_What you need to do_
Everything in the listing below must be duplicated exactly.

_Provided data_
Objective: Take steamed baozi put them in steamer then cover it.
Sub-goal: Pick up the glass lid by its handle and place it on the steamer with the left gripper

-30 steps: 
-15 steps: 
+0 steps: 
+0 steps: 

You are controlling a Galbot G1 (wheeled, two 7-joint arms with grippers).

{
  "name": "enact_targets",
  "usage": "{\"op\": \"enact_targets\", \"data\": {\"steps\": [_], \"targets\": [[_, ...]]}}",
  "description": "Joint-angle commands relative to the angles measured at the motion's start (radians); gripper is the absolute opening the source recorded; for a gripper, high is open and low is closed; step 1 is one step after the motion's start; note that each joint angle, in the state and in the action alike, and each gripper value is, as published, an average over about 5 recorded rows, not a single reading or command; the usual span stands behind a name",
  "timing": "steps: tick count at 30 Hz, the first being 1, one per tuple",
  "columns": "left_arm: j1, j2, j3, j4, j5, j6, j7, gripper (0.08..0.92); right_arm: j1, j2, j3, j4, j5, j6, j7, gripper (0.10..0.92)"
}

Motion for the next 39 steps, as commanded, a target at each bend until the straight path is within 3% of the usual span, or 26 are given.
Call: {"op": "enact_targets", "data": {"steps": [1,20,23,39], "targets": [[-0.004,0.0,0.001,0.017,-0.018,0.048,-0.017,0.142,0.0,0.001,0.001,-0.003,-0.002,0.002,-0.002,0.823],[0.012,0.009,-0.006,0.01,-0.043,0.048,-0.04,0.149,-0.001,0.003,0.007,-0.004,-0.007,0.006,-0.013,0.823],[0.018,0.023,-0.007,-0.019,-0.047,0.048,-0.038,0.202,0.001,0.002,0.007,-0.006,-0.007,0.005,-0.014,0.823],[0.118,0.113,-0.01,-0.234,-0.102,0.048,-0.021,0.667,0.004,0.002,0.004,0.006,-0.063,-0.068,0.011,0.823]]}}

_Answer section_
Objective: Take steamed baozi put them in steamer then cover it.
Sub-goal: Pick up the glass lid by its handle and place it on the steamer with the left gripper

-30 steps: 
-15 steps: 
+0 steps: 
+0 steps: 

You are controlling a Galbot G1 (wheeled, two 7-joint arms with grippers).

{
  "name": "enact_targets",
  "usage": "{\"op\": \"enact_targets\", \"data\": {\"steps\": [_], \"targets\": [[_, ...]]}}",
  "description": "Joint-angle commands relative to the angles measured at the motion's start (radians); gripper is the absolute opening the source recorded; for a gripper, high is open and low is closed; step 1 is one step after the motion's start; note that each joint angle, in the state and in the action alike, and each gripper value is, as published, an average over about 5 recorded rows, not a single reading or command; the usual span stands behind a name",
  "timing": "steps: tick count at 30 Hz, the first being 1, one per tuple",
  "columns": "left_arm: j1, j2, j3, j4, j5, j6, j7, gripper (0.08..0.92); right_arm: j1, j2, j3, j4, j5, j6, j7, gripper (0.10..0.92)"
}

Motion for the next 39 steps, as commanded, a target at each bend until the straight path is within 3% of the usual span, or 26 are given.
Call: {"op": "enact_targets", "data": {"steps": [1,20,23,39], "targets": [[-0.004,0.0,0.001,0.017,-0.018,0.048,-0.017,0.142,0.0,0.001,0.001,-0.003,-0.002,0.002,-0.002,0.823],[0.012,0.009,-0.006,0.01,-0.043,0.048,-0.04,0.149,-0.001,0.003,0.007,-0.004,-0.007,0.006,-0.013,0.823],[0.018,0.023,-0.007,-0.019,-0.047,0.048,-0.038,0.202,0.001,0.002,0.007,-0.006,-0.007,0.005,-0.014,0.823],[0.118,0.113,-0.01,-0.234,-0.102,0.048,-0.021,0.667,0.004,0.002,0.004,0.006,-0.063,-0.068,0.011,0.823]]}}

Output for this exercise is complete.